It looks like Masonic ritual and ceremony has been reduced to mere show, at least for an upcoming weekend festival in Texas.
Drop by the Texas Independence Day Celebration at Washington-on-the-Brazos State Historic Site at 11 a.m. or 1 p.m. on Saturday, March 3, or 10:30 a.m. and 12 p.m on Sunday, March 4, and you'll get to see a "Masonic burial re-enactment." Never mind they don't have a body to bury in this most solemn of all Masonic rituals. They're pretending to bury Sam Houston, who served as president of the Republic of Texas, senator for Texas after it joined the Union, and finally as governor.

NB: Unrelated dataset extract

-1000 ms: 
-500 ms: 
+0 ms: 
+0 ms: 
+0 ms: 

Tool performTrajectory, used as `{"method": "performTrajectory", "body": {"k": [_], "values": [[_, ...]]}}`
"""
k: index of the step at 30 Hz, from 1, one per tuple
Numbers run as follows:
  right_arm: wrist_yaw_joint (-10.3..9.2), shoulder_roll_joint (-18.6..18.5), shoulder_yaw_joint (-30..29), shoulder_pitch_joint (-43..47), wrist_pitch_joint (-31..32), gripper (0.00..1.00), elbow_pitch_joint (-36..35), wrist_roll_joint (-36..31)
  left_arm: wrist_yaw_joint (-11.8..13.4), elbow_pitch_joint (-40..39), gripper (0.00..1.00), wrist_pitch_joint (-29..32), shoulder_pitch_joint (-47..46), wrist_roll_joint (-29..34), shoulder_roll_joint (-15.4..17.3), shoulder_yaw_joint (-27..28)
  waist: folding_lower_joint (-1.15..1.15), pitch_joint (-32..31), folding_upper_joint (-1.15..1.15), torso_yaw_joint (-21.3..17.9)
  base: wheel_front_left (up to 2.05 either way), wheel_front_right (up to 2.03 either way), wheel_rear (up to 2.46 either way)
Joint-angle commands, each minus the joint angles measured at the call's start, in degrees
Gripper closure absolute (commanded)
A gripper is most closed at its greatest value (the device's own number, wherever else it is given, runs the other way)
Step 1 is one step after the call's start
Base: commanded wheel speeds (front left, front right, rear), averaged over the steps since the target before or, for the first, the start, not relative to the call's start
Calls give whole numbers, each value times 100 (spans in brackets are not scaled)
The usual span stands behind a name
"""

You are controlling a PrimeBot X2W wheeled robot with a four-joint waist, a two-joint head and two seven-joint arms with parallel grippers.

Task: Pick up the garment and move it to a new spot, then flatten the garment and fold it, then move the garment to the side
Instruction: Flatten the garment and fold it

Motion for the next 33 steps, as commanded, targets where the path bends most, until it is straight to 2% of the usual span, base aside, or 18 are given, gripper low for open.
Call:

He was ousted as governor when the Civil War began because although he was a slaveowner and an opponent of abolitionism, he refused to support the Confederacy when Texas seceded from the Union.
Houston was made a Freemason in Tennessee. Along with Stephen Austin and Anson Jones, Houston helped form the first Masonic lodge in Texas. Many of the men who died at the Alamo were Masons, including James Bonham, Almaron Dickinson, Davy Crockett, James Bowie and William Barret Travis.
While you are at the Celebration, you can see plays and "living history actors" portray many of the early settlers of Texas. And if you're lucky, you can share a "Texas-sized" birthday cake with the great-grandson of Sam Houston.